To remove those duplicate rows, we can switch the SELECT *
to DELETE
and remove the ORDER BY
clause:
DELETE FROM Dogs
WHERE DogId IN (
SELECT DogId FROM Dogs
EXCEPT SELECT MIN(DogId) FROM Dogs
GROUP BY FirstName, LastName
);
Result:
DELETE 3
To verify the result, we can select all remaining rows in the table:
SELECT * FROM Dogs;
Result:
dogid | firstname | lastname -------+-----------+---------- 1 | Bark | Smith 3 | Woof | Jones 4 | Ruff | Robinson 5 | Wag | Johnson
We can alternatively use the MAX()
function instead of the MIN()
function to change which rows are deleted.
Option 2
In this example we’ll assume that the table has been restored to its original state (with the duplicates).
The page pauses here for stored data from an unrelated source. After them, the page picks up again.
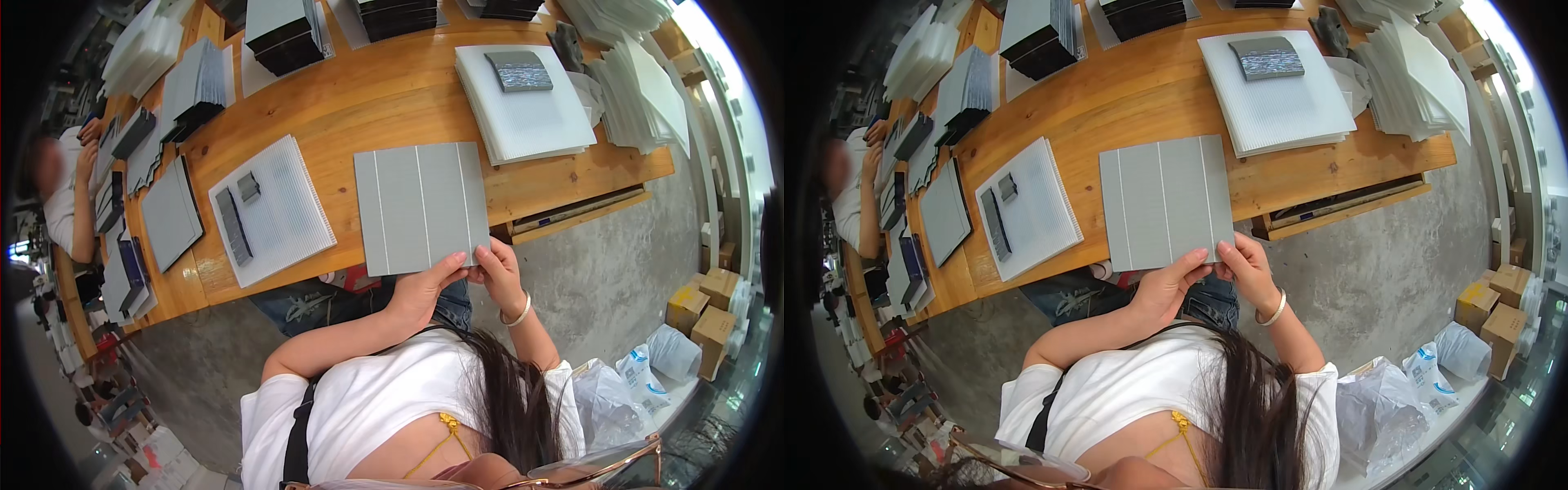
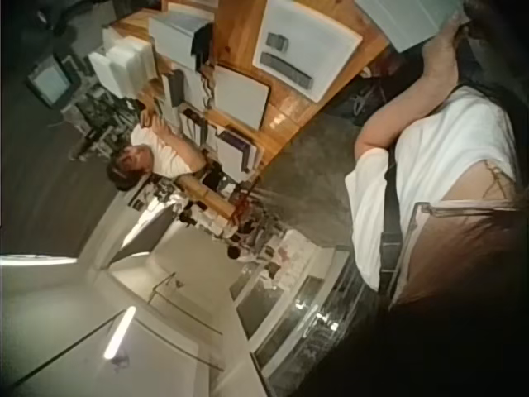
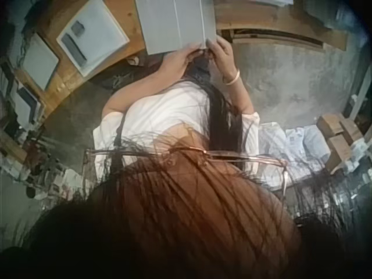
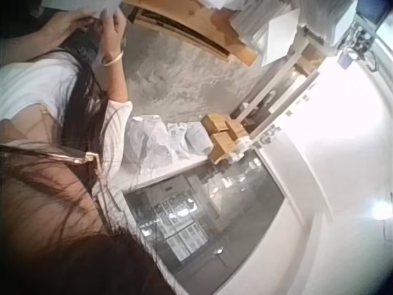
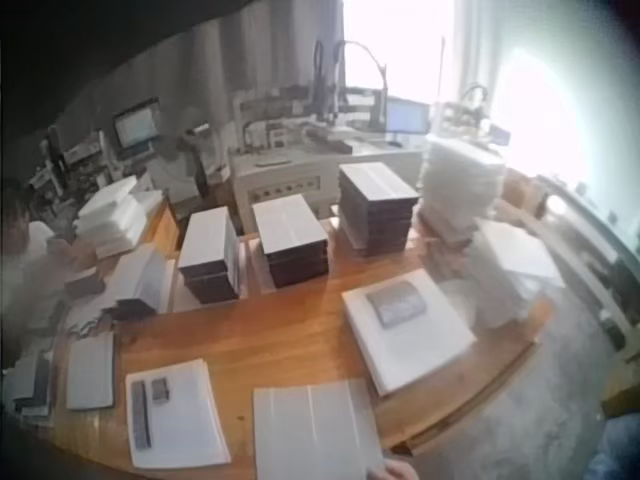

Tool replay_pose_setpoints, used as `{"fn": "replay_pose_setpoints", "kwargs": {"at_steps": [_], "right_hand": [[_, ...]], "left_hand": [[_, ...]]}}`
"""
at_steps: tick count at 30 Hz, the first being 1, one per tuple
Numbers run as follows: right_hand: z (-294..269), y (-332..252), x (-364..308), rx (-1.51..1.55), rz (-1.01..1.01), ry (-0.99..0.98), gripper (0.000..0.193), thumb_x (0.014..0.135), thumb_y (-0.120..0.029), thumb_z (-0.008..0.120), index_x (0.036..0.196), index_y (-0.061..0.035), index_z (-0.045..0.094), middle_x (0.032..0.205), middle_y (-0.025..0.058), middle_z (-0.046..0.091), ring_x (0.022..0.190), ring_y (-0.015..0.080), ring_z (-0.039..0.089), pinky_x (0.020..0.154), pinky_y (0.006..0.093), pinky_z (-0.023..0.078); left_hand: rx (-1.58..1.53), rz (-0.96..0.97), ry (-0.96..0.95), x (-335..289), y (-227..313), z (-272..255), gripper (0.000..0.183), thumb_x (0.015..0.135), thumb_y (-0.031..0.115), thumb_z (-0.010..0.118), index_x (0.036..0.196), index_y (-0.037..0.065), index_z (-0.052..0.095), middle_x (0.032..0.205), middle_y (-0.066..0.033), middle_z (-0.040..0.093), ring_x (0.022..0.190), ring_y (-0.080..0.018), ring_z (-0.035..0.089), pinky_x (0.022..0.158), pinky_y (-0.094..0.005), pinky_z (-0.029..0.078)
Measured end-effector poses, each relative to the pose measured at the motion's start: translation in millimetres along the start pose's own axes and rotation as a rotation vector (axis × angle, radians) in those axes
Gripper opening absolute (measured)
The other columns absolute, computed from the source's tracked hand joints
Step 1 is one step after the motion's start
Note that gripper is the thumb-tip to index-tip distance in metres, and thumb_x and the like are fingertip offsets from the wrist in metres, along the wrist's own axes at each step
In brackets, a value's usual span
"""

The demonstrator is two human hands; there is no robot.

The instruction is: Assembling small hinges and components onto electronic device covers at a factory workbench.

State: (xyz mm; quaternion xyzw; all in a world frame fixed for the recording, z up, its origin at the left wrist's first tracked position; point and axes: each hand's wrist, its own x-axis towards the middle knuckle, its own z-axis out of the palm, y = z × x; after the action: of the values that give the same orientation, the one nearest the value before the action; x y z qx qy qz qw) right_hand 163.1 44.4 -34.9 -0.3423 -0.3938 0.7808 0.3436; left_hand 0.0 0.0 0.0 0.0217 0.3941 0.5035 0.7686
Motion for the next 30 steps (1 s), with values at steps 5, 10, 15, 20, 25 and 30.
{"fn": "replay_pose_setpoints", "kwargs": {"at_steps": [5, 10, 15, 20, 25, 30], "right_hand": [[0.2, -2.1, 5.6, 0.039, 0.022, 0.021, 0.021, 0.097, -0.021, 0.049, 0.095, -0.0019, 0.056, 0.069, -0.0019, 0.051, 0.058, 0.0048, 0.044, 0.052, 0.0197, 0.036], [-2.3, -1.9, 7.1, 0.056, 0.026, 0.004, 0.021, 0.097, -0.021, 0.049, 0.096, -0.002, 0.057, 0.07, -0.0017, 0.051, 0.058, 0.0049, 0.043, 0.052, 0.02, 0.036], [0.5, -4.2, 6.7, 0.145, 0.057, 0.022, 0.021, 0.096, -0.021, 0.049, 0.095, -0.0019, 0.057, 0.071, -0.0011, 0.052, 0.058, 0.0049, 0.044, 0.052, 0.02, 0.036], [-5.5, -13.6, 8.2, -0.257, -0.014, 0.072, 0.022, 0.095, -0.021, 0.053, 0.087, -0.0024, 0.059, 0.066, -0.0033, 0.051, 0.056, 0.0035, 0.043, 0.05, 0.0188, 0.034], [3.5, -27.9, 7.2, -0.25, 0.103, 0.183, 0.024, 0.094, -0.021, 0.053, 0.08, -0.0029, 0.056, 0.063, -0.0041, 0.048, 0.055, 0.0029, 0.042, 0.048, 0.0183, 0.032], [2.8, -35.9, -6.4, -0.244, 0.166, 0.208, 0.022, 0.092, -0.018, 0.049, 0.079, -0.0018, 0.055, 0.067, -0.0021, 0.05, 0.058, 0.0041, 0.044, 0.051, 0.0178, 0.034]], "left_hand": [[-0.014, -0.031, -0.004, 2.2, 6.3, 3.6, 0.02, 0.088, 0.011, 0.063, 0.107, 0.006, 0.06, 0.104, -0.0011, 0.062, 0.096, -0.0103, 0.057, 0.086, -0.0256, 0.048], [-0.03, -0.039, -0.003, -0.7, 8.6, 7.8, 0.019, 0.088, 0.011, 0.063, 0.107, 0.006, 0.06, 0.104, -0.0012, 0.062, 0.096, -0.0103, 0.057, 0.086, -0.0254, 0.048], [-0.04, -0.04, -0.004, -1.2, 7.3, 7.7, 0.02, 0.088, 0.01, 0.063, 0.107, 0.006, 0.06, 0.104, -0.0014, 0.062, 0.095, -0.0105, 0.058, 0.086, -0.026, 0.049], [-0.087, -0.043, 0.047, -3.6, 6.9, 3.8, 0.023, 0.087, 0.008, 0.063, 0.11, 0.003, 0.059, 0.104, -0.0044, 0.062, 0.098, -0.0138, 0.058, 0.09, -0.029, 0.048], [0.063, -0.066, -0.004, -14.8, 20.5, -23.5, 0.031, 0.085, 0.001, 0.063, 0.115, 0.002, 0.056, 0.109, -0.0067, 0.06, 0.102, -0.0166, 0.057, 0.093, -0.0309, 0.046], [0.182, 0.021, 0.063, -44.9, 47.6, -56.1, 0.034, 0.085, 0.003, 0.063, 0.117, 0.003, 0.053, 0.115, -0.0094, 0.057, 0.107, -0.0203, 0.055, 0.093, -0.0321, 0.046]]}}
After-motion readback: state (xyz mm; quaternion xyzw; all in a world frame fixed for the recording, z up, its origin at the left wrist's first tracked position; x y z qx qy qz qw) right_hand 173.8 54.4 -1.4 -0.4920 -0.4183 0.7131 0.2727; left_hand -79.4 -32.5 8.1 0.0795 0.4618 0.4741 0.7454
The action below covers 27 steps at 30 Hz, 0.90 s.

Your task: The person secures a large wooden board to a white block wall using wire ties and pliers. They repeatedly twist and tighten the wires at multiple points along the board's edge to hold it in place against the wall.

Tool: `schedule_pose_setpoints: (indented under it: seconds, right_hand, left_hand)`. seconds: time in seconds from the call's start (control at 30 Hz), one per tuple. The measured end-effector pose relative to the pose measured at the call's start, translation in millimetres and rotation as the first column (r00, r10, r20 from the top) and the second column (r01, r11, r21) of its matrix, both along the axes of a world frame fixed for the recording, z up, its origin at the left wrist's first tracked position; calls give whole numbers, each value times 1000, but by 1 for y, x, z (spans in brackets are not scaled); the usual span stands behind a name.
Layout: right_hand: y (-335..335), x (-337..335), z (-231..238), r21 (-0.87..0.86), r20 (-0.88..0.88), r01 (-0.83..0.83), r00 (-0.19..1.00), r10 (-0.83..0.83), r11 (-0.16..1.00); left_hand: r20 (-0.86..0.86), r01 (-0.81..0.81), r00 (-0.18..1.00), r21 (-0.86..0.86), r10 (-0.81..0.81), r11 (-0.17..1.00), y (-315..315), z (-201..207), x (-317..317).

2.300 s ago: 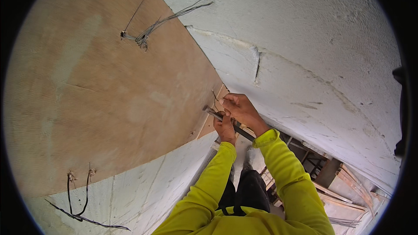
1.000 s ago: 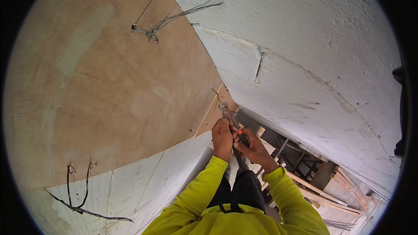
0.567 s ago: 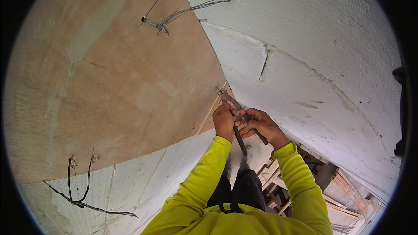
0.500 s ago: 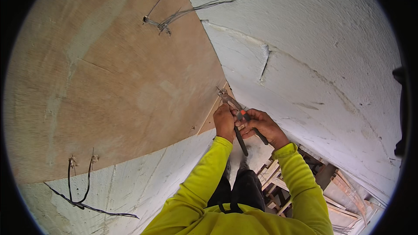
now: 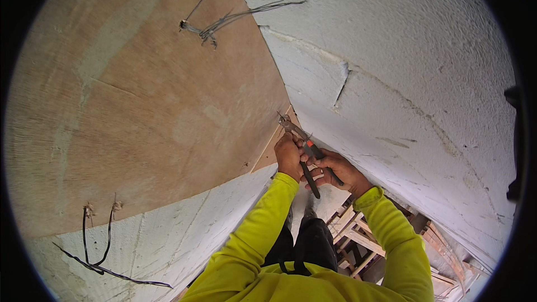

Here’s another query that returns duplicate rows:
SELECT *
FROM Dogs d1, Dogs d2
WHERE d1.FirstName = d2.FirstName
AND d1.LastName = d2.LastName
AND d1.DogId <> d2.DogId
AND d1.DogId = (
SELECT MAX(DogId)
FROM Dogs d3
WHERE d3.FirstName = d1.FirstName
AND d3.LastName = d1.LastName
);
Result:
dogid | firstname | lastname | dogid | firstname | lastname -------+-----------+----------+-------+-----------+---------- 2 | Bark | Smith | 1 | Bark | Smith 7 | Wag | Johnson | 5 | Wag | Johnson 7 | Wag | Johnson | 6 | Wag | Johnson
We can modify that query to delete the duplicates:
DELETE FROM Dogs WHERE DogId IN (
SELECT d2.DogId
FROM Dogs d1, Dogs d2
WHERE d1.FirstName = d2.FirstName
AND d1.LastName = d2.LastName
AND d1.DogId <> d2.DogId
AND d1.DogId=(
SELECT MIN(DogId)
FROM Dogs d3
WHERE d3.FirstName = d1.FirstName
AND d3.LastName = d1.LastName
)
);
Result:
DELETE 3
The table has now been de-duped.
We can verify this by selecting all rows again:
SELECT * FROM Dogs;
Result:
dogid | firstname | lastname -------+-----------+---------- 1 | Bark | Smith 3 | Woof | Jones 4 | Ruff | Robinson 5 | Wag | Johnson
We can use MAX()
instead of MIN()
to delete the other rows from the duplicates if preferred.